**Directions for this task:**
Find the word "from" below. Copy each line that has it.

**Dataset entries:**
++++
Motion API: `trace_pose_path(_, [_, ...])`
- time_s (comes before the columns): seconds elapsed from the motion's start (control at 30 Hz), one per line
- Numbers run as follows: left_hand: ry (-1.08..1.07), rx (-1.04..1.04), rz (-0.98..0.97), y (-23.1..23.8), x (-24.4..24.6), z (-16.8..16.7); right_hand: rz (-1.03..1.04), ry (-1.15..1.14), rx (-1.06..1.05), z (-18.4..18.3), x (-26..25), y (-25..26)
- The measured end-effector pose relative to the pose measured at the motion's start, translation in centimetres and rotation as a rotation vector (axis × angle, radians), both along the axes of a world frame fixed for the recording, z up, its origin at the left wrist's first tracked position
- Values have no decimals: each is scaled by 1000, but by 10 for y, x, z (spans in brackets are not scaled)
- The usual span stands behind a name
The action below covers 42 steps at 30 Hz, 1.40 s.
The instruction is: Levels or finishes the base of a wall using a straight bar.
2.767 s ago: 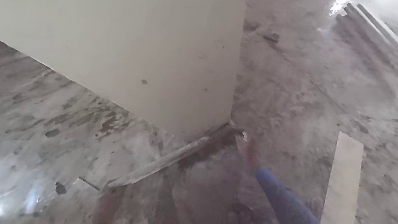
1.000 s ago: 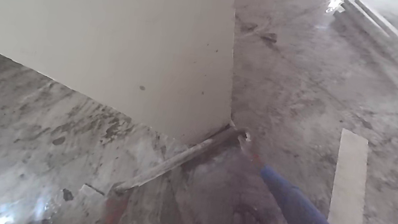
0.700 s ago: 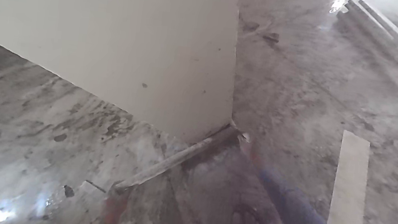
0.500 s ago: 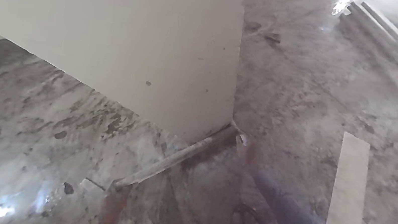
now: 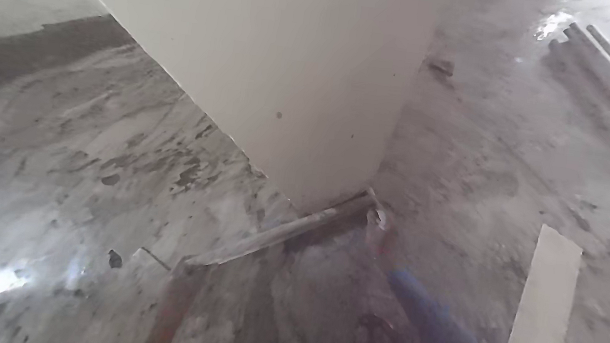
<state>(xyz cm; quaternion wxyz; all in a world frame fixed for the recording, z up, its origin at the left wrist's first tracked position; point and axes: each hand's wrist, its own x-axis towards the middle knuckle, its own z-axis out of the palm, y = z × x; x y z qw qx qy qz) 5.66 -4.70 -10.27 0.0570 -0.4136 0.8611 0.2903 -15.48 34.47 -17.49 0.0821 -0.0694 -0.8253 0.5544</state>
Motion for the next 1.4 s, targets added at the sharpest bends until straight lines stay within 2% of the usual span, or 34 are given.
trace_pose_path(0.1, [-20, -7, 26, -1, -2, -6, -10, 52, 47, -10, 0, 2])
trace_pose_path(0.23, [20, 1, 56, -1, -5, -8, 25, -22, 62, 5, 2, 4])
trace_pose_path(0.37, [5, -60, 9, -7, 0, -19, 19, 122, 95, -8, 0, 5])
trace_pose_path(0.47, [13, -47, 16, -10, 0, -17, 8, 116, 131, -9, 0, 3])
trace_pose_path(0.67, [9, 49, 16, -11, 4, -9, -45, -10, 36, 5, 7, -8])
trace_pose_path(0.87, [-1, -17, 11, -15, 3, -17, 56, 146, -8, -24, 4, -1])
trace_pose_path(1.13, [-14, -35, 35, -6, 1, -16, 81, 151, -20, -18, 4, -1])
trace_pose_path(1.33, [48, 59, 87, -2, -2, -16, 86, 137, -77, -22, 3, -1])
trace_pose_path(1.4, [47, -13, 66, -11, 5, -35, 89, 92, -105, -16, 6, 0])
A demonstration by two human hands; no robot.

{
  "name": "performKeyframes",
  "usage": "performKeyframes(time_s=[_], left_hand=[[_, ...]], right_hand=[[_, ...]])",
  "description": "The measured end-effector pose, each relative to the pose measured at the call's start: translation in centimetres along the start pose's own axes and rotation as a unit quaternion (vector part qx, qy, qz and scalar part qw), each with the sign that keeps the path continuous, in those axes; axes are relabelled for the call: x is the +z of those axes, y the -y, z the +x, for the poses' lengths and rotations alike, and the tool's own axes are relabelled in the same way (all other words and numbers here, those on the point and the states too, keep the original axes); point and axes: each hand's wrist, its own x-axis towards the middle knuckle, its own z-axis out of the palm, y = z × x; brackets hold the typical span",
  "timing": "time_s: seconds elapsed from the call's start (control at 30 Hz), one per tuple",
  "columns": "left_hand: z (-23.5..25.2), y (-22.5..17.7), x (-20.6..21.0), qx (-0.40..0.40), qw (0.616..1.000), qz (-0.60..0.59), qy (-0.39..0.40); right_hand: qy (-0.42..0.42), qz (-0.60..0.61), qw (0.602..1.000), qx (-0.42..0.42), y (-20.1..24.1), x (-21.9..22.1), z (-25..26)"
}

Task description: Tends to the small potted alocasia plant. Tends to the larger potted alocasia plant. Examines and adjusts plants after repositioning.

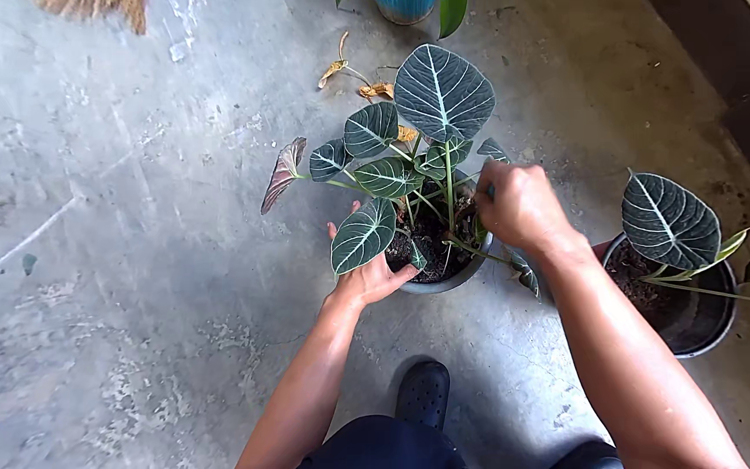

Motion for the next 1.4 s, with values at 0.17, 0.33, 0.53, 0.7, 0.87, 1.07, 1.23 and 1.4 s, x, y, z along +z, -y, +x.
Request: performKeyframes(time_s=[0.17, 0.33, 0.53, 0.7, 0.87, 1.07, 1.23, 1.4], left_hand=[[0.3, -2.0, -1.1, -0.049, 0.997, 0.035, 0.057], [-1.0, -2.1, 0.0, 0.012, 0.993, -0.079, -0.088], [-1.9, -3.1, 0.9, -0.185, 0.878, -0.410, -0.166], [-3.0, -5.0, 1.3, -0.354, 0.707, -0.606, -0.084], [-2.8, -7.0, 1.2, -0.459, 0.541, -0.704, -0.037], [-0.7, -6.9, 0.8, -0.443, 0.543, -0.708, -0.086], [3.6, -6.5, 0.8, -0.415, 0.586, -0.693, -0.063], [10.0, -6.4, 1.6, -0.361, 0.632, -0.685, -0.031]], right_hand=[[0.151, -0.067, 0.985, 0.043, 1.5, 0.9, -0.5], [0.113, -0.029, 0.991, 0.060, 0.3, -0.2, -0.9], [0.121, 0.023, 0.990, 0.069, 0.5, -0.5, -1.4], [0.149, 0.023, 0.985, 0.084, 0.5, 1.7, -1.1], [0.044, 0.094, 0.992, 0.073, -1.0, -2.1, -2.3], [-0.004, 0.155, 0.988, -0.007, -3.9, -8.9, -7.5], [0.113, 0.162, 0.979, 0.047, -9.3, -11.1, -15.1], [0.298, 0.181, 0.891, 0.291, -14.5, -9.2, -23.0]])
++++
**Reply to the exercise:**
- time_s (comes before the columns): seconds elapsed from the motion's start (control at 30 Hz), one per line
  "timing": "time_s: seconds elapsed from the call's start (control at 30 Hz), one per tuple",

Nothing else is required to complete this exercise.